Locate the line containing "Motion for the" in the data below. Reproduce it and every following line up to the end, exactly as given.

========================================

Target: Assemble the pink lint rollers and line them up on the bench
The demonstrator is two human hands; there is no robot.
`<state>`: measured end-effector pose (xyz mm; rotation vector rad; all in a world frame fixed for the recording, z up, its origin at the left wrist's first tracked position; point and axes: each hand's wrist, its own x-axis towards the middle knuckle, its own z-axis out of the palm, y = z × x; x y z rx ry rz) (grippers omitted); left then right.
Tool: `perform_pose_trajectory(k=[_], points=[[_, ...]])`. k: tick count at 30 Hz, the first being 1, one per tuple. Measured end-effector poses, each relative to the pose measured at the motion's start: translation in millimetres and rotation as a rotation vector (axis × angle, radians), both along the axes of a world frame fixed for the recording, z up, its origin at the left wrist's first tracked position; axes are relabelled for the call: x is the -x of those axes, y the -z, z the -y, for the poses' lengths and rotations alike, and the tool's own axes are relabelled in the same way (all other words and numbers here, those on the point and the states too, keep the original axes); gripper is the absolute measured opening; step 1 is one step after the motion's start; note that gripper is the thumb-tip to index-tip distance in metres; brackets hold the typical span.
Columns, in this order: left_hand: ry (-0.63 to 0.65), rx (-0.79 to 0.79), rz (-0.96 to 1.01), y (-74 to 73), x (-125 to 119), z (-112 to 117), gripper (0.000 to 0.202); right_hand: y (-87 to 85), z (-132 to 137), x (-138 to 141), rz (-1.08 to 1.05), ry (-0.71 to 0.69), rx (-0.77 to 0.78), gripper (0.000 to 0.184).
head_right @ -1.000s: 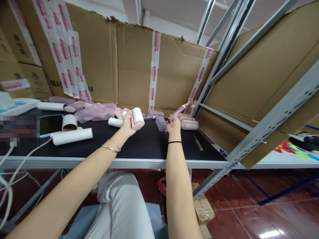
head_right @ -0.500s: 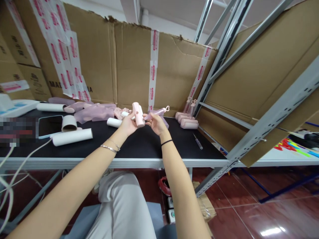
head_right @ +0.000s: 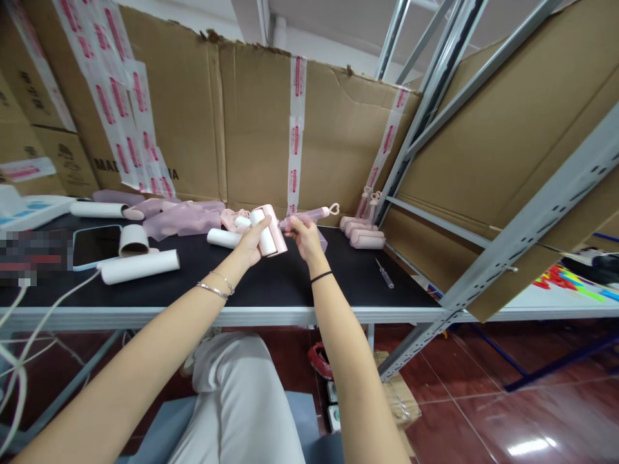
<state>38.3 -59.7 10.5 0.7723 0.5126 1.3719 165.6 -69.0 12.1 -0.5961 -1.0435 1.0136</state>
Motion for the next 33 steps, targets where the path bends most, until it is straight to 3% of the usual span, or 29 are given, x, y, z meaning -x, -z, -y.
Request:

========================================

Output of the task:
Motion for the next 33 steps, targets where the path bends most, until it is straight to 3% of the usual span, or 29 are given, x, y, z meaning -x, -z, -y.
Request:

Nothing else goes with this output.